- [What is being asked]
Look through the lines below for the word "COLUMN", and copy every line that has it.

——————————

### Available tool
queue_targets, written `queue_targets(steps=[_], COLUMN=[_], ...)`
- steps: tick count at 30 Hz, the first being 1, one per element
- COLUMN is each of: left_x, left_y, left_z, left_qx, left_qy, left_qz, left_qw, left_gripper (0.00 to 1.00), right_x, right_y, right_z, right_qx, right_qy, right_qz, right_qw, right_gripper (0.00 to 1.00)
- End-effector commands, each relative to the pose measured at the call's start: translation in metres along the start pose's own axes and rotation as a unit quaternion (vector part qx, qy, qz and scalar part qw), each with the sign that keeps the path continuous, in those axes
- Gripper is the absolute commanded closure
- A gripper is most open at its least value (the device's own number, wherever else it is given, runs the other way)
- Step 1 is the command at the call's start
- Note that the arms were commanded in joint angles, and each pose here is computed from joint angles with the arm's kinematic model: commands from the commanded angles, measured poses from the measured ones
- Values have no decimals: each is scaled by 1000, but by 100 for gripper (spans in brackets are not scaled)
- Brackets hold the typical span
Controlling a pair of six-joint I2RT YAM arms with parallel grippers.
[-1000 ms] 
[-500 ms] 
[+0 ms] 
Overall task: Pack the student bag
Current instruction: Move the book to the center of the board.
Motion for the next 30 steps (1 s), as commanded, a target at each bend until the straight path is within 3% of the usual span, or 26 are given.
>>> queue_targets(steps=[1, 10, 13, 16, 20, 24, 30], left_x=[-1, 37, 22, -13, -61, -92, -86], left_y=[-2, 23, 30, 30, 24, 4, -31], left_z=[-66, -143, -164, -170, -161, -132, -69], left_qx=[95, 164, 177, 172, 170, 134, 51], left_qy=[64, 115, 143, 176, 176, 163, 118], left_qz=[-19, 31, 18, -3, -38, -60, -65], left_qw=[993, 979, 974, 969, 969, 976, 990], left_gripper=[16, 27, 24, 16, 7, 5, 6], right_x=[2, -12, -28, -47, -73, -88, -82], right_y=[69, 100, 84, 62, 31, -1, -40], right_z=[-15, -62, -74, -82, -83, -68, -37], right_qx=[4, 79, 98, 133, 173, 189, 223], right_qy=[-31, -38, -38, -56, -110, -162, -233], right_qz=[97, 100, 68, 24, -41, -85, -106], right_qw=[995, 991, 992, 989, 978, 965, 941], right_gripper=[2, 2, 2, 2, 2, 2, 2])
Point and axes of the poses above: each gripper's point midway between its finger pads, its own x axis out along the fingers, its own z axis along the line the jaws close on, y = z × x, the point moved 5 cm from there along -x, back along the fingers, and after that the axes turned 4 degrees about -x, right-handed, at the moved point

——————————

- [Your solution]
queue_targets, written `queue_targets(steps=[_], COLUMN=[_], ...)`
- COLUMN is each of: left_x, left_y, left_z, left_qx, left_qy, left_qz, left_qw, left_gripper (0.00 to 1.00), right_x, right_y, right_z, right_qx, right_qy, right_qz, right_qw, right_gripper (0.00 to 1.00)

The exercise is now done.